There is one additional matter which I would wish to mention. The Tribunal has made serious findings in relation to the letter. Such findings are of the type considered by the Federal Court in cases such as WACO v MIMIA [2003] FCAFC 171; NAAK of 2002 v MIMIA [2004] FCA 113 and Applicant A27 of 2002 v MIMIA [2004] FCA 259.
It is clear from a consideration of these cases and in particular the views of the Full Court in WACO at [40] that if the Tribunal had concerns about the authenticity of this document it should have put those concerns to the applicant for response. A reading of the Tribunal's decision does not make it clear that this was done. Because of my concern I questioned the applicant who has excellent English about the matter. He has confirmed to me, and it will be revealed on the transcript, that the question of document fraud in Bangladesh and the possibility that his family put the lawyer up to writing the letter was clearly mentioned by the Tribunal. In those circumstances I do not believe that it is appropriate for me to take any further steps in relation to this aspect of the matter such as arranging for a transcript of the evidence to be obtained.

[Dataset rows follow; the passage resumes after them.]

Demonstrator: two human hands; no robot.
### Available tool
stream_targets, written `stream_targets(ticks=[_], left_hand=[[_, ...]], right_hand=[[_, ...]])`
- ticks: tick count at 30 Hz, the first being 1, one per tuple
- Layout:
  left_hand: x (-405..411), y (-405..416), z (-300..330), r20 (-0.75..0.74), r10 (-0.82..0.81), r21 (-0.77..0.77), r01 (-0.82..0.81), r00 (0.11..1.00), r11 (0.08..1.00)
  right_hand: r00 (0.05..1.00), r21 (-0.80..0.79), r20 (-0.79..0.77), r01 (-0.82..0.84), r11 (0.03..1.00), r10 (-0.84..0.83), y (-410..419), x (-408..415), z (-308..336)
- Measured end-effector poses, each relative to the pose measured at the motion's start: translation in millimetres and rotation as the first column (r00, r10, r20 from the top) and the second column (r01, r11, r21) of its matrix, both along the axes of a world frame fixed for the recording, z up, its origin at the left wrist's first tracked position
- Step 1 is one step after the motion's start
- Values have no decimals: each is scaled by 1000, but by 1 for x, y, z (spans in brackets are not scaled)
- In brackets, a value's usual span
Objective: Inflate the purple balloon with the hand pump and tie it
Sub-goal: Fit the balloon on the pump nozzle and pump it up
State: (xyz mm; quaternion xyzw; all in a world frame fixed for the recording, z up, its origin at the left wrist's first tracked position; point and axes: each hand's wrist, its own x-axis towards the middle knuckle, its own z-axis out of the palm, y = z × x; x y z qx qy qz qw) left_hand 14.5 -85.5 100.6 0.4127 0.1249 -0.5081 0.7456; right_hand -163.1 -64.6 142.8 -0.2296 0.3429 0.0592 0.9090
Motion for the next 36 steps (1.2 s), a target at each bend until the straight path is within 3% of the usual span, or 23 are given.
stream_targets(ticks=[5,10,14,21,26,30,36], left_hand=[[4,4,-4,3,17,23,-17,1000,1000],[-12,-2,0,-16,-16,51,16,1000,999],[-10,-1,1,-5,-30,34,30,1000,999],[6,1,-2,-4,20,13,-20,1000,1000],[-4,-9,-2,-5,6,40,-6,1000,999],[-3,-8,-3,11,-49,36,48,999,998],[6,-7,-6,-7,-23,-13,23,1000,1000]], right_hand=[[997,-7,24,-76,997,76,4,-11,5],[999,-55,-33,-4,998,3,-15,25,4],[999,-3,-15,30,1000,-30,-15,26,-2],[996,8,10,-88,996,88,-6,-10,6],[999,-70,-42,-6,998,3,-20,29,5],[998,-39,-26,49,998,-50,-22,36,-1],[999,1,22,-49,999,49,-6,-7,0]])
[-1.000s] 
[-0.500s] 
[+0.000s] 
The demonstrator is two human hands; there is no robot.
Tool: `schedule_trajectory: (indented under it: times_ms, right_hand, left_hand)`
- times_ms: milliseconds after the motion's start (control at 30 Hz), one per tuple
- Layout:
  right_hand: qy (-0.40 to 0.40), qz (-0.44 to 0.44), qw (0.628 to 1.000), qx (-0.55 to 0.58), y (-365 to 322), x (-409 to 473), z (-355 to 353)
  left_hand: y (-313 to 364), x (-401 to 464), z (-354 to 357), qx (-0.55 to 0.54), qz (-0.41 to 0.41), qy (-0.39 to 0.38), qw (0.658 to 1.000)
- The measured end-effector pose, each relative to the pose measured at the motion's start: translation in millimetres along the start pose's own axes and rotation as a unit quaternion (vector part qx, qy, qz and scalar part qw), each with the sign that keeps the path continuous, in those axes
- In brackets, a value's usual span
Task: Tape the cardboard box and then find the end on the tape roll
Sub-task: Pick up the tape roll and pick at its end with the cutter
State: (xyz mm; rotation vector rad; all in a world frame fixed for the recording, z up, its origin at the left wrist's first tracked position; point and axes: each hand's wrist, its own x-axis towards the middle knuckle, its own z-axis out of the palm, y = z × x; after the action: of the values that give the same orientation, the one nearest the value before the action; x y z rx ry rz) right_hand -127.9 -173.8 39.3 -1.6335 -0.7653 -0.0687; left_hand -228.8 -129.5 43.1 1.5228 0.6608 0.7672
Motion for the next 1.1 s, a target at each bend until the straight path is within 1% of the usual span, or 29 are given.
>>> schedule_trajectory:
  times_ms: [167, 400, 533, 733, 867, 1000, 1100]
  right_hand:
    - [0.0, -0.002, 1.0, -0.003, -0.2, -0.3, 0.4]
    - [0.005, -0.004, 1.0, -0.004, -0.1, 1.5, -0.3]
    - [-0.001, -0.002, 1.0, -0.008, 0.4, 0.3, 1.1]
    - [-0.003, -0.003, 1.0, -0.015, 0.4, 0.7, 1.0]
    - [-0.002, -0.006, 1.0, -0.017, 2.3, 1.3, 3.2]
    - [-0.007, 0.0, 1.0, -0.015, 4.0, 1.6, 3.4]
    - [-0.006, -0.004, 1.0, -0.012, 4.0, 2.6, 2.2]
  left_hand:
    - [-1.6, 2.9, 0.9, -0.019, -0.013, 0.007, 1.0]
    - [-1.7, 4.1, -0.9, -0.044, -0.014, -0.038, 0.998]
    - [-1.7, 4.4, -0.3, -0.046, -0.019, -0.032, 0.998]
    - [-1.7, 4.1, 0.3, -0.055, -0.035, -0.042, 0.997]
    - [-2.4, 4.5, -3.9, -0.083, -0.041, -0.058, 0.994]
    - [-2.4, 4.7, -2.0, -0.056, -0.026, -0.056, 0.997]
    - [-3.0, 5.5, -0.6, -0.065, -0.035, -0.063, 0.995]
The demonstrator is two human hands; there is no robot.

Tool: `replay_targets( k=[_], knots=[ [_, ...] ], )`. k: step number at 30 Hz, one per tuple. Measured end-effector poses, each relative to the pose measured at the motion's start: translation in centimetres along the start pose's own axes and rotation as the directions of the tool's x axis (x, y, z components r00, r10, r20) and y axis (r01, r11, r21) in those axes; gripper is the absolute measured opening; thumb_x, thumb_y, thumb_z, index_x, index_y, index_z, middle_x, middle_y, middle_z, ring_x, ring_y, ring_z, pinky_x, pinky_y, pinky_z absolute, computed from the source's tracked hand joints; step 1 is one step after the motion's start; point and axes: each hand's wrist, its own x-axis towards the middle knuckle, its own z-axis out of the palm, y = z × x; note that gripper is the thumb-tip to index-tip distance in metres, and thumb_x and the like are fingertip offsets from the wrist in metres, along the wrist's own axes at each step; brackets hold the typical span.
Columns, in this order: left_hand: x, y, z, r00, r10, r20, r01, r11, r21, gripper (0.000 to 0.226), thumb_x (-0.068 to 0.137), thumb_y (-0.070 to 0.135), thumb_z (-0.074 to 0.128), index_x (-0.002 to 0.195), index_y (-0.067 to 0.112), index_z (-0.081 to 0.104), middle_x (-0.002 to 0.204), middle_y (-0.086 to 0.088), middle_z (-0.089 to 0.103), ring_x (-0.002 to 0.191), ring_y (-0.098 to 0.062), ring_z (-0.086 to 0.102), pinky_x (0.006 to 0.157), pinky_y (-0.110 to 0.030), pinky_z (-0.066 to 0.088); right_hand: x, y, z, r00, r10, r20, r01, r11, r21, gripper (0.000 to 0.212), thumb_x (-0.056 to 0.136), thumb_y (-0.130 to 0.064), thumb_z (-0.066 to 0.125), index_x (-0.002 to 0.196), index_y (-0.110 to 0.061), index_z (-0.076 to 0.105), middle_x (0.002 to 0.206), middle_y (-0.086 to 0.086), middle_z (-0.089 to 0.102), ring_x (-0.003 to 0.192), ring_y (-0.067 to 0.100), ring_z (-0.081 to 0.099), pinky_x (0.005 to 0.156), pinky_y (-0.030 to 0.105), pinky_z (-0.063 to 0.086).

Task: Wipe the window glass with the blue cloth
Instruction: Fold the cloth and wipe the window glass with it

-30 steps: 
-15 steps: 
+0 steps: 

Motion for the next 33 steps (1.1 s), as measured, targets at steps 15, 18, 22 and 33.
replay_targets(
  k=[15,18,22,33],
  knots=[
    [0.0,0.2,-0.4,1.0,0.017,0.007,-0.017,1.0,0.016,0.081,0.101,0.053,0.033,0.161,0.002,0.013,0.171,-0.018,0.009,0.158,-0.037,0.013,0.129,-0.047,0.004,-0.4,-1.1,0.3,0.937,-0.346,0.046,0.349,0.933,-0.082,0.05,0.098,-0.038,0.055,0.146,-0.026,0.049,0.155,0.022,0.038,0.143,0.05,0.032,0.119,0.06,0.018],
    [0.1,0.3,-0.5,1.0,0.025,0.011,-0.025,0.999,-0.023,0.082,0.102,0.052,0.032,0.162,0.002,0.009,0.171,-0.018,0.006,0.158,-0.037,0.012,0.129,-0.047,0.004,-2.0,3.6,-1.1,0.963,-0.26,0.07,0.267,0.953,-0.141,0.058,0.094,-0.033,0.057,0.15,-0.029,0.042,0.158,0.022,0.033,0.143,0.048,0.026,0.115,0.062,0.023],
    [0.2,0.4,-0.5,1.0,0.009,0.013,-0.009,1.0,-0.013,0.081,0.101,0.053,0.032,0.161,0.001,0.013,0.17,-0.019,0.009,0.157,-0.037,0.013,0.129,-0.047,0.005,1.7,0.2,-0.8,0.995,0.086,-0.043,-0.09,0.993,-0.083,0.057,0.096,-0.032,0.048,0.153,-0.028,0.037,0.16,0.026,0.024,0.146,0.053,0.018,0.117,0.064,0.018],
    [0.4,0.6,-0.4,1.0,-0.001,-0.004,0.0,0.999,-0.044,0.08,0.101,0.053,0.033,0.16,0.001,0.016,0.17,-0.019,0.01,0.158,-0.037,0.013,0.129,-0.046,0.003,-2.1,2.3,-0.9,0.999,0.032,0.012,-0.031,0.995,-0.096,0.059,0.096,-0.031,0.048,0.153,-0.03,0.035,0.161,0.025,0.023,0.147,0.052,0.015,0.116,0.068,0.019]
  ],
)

When I asked the applicant what he could say as to why he believed the Tribunal had erred in law in the manner in which it came to its decision in his case he referred me to the current political situation in Bangladesh and to certain further evidence which he wished to adduce. It is appropriate then to set out once again the seminal views of Allsop J in NARE v MIMIA [2003] FCA 554 in relation to the role of the courts on review at [10]:
“What the applicant may not well appreciate, not being a lawyer, is that the process and purpose of review to this court does not, and cannot, involve simple re-finding of facts found by the Tribunal. Rather, the review is, broadly speaking, to ensure that the Tribunal has made the decision lawfully - for instance asking itself the right question, affording procedural fairness, dealing with all matters which the Migration Act 1958 says must be dealt with, not dealing with matters extraneous to its task and correctly understanding the law to apply. It is not the court's job to review the factual findings of the Tribunal unless their quality or lack thereof is such as to portray a failure to undertake properly the required task. This is why it is not open to the primary judge to receive fresh evidence going to factual matters decided by the Tribunal in an attempt to demonstrate factual error in those conclusions by the Tribunal.”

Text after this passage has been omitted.